On the two DIY for growing Cilibangi, she said Serotech has forged a tie-up with Weimar Entreprise Sdn Bhd to encourage consumers to process their own organic compost using food waste from their own kitchen for use as fertilizer for their home gardening.
“Left over food can be converted into compost in just four to five days compared to conventional methods which will take up from two to three months to produce,” she said.
The Mini Fertigation Package at Home uses the concept “Grow, Leave and Pluck Cilibangi”.

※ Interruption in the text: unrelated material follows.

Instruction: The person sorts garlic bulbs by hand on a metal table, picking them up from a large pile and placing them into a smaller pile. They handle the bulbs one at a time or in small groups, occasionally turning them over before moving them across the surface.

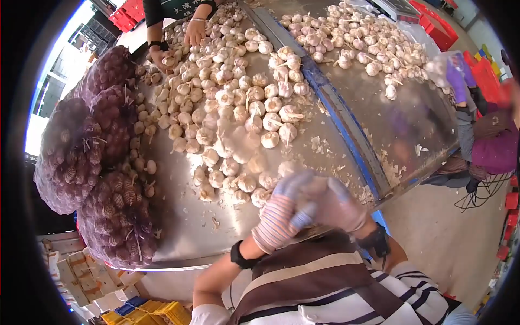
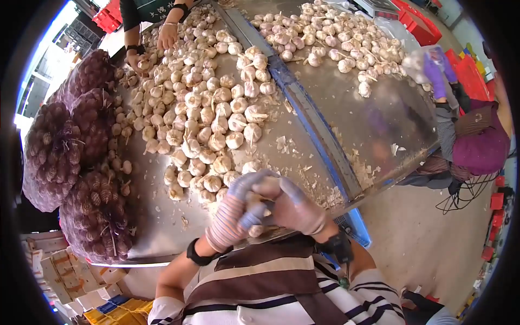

“Although city dwellers are very busy with their careers, Cilibangi lovers can still grow and eat their own fresh chillis at home. The self fertigation mini system will automatically supply water and nutrients to the Cilibangi plants.”
Serotech offers two packages in the MyHome Cilibangi programme: MyHome Cilibangi 1 consists of one set of mini fertigation system enough for 10 Cilibangi seedlings while the second package: MyHome Cilibangi 2 supplies up to 20 Cilibangi seedlings.
Cilibangi a disease resistant chilli is the result of 30 years of R&D carried out by Dr Ahmed Mahir.
Dr Ahmed Mahir obtained his Diploma in Agriculture from the then Agricultural College, Serdang (now UPM) in 1971 before getting his BSc (Crop Science) from the Louisiana State University, United States, in 1975.
He obtained his Master’s (Crop Breeding) in 1977 and his PhD (Plant Resistant Breeding) from the Missouri-Columbia University, United States in 1981.